09.00-18.30 saatleri arasında ücretlendirme

Yerli Ziyaretçi: 200 TL / Yabancı Ziyaretçi: 800 TL

Öğrenci: 50

19.30-22.00 saatleri arasında ücretlendirme

Yerli Ziyaretçi: 350 TL / Yabancı Ziyaretçi: 1.300 TL

Öğrenci: 150 TL

* Kültür Bakanlığı’na bağlı olmadığı için Müze Kart geçmez.

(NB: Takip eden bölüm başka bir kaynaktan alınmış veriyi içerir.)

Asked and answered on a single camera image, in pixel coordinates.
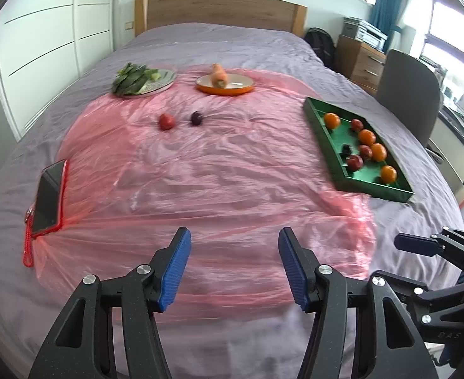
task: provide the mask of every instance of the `gray bed sheet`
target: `gray bed sheet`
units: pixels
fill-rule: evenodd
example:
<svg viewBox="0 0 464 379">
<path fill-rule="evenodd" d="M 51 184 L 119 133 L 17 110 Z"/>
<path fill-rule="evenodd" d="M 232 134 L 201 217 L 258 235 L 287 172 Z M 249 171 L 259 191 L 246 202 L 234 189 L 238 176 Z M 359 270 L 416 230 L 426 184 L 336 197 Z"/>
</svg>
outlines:
<svg viewBox="0 0 464 379">
<path fill-rule="evenodd" d="M 444 225 L 463 229 L 456 200 L 435 163 L 413 135 L 342 75 L 324 67 L 298 37 L 281 31 L 209 24 L 181 24 L 147 31 L 102 60 L 69 87 L 19 142 L 0 172 L 0 328 L 6 345 L 23 355 L 24 376 L 62 304 L 43 289 L 33 269 L 21 262 L 25 210 L 33 203 L 41 170 L 54 157 L 67 130 L 84 107 L 106 93 L 115 72 L 127 61 L 183 69 L 220 62 L 226 68 L 268 69 L 293 75 L 322 98 L 364 116 L 388 142 L 415 196 L 408 203 L 372 198 L 377 248 L 370 271 L 383 269 L 426 282 L 432 289 L 451 286 L 458 270 L 440 258 L 399 252 L 399 232 L 428 236 Z M 342 377 L 350 371 L 353 315 L 349 316 Z M 312 316 L 293 305 L 279 314 L 204 324 L 160 327 L 160 337 L 175 378 L 295 377 L 307 345 Z M 115 334 L 117 367 L 126 372 L 121 335 Z"/>
</svg>

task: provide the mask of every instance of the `red phone case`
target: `red phone case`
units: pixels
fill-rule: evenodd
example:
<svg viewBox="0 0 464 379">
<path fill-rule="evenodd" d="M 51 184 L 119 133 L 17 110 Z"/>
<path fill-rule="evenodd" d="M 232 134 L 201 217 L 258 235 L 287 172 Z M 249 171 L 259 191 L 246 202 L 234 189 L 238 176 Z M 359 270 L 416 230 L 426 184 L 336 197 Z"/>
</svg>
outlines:
<svg viewBox="0 0 464 379">
<path fill-rule="evenodd" d="M 62 228 L 62 198 L 64 197 L 64 188 L 65 188 L 65 183 L 67 181 L 67 172 L 68 172 L 68 167 L 69 167 L 67 160 L 63 159 L 63 161 L 64 161 L 64 168 L 62 170 L 62 182 L 60 183 L 60 192 L 59 192 L 58 207 L 57 207 L 57 223 L 42 231 L 33 233 L 32 238 L 40 237 L 41 235 L 46 235 L 47 233 L 58 231 L 59 229 Z"/>
</svg>

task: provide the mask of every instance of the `green tray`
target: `green tray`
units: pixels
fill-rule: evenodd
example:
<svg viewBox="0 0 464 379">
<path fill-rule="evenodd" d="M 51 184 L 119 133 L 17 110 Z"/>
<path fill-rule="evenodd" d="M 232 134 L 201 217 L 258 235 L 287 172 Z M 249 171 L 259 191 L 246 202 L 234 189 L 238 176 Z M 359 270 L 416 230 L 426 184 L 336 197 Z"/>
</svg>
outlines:
<svg viewBox="0 0 464 379">
<path fill-rule="evenodd" d="M 364 192 L 376 198 L 396 202 L 407 202 L 414 195 L 399 164 L 397 164 L 386 144 L 365 118 L 335 105 L 309 97 L 304 102 L 303 110 L 325 156 L 336 189 L 347 192 Z M 334 112 L 341 118 L 341 125 L 335 130 L 328 130 L 325 127 L 323 117 L 327 112 Z M 358 136 L 350 129 L 350 121 L 354 118 L 362 121 L 364 128 L 374 132 L 376 142 L 383 144 L 387 148 L 388 156 L 383 162 L 372 160 L 364 162 L 361 170 L 348 173 L 346 163 L 341 158 L 340 153 L 344 144 L 351 145 L 353 154 L 359 153 L 358 146 L 360 142 Z M 397 170 L 397 181 L 389 185 L 384 185 L 381 182 L 379 173 L 383 165 L 391 165 Z"/>
</svg>

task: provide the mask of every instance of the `smartphone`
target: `smartphone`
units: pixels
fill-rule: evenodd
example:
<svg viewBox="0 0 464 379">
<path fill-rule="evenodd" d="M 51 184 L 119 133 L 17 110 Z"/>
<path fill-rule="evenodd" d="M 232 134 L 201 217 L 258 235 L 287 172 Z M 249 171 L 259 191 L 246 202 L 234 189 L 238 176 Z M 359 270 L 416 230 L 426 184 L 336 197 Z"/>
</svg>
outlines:
<svg viewBox="0 0 464 379">
<path fill-rule="evenodd" d="M 44 168 L 39 180 L 32 237 L 54 232 L 62 227 L 62 197 L 67 178 L 67 160 Z"/>
</svg>

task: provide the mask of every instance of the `phone lanyard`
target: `phone lanyard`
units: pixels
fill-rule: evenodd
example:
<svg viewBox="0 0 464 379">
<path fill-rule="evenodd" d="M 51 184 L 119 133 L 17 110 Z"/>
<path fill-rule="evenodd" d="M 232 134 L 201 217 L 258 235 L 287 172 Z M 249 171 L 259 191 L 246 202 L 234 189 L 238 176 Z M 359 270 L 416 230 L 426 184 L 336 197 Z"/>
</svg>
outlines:
<svg viewBox="0 0 464 379">
<path fill-rule="evenodd" d="M 23 264 L 27 268 L 34 266 L 32 256 L 32 223 L 34 221 L 34 209 L 30 207 L 25 213 L 25 245 L 23 247 Z"/>
</svg>

* Giriş biletlerini Passo’dan online satın alabilirsiniz.


Tarihçe

Yerebatan Sarnıcı Müzesi, görkemli İstanbul tarihinin izlerini sürebileceğimiz en önemli kültür varlıklarının başında gelmektedir. Doğu Roma İmparatoru I. Justinianus (527-565) tarafından yaptırılan bu büyük yer altı sarnıcı, suyun içinden yükselen ve sayısız gibi görülen mermer sütunlar sebebiyle halk arasında “Yerebatan Sarayı” olarak isimlendirilmiştir. Latincede “Cisterna Basilica” olarak adlandırılan yapının bulunduğu yerde daha önceleri Stoa Bazilikası bulunduğundan, kimilerince “Bazilika Sarnıcı” olarak da anılmaktadır.

80.000 ton su depolama kapasitesiyle şehrin en büyük kapalı sarnıcı olan ve diğer kapalı sarnıçlardan daha fazla devşirme taşıyıcı elemana sahip olmasıyla dikkat çeken Yerebatan Sarnıcı; yaklaşık 10.000 m2 alanı kaplayan; uzunluğu 140 metre, genişliği 70 metre olan dikdörtgen biçimli devasa bir yapıdır.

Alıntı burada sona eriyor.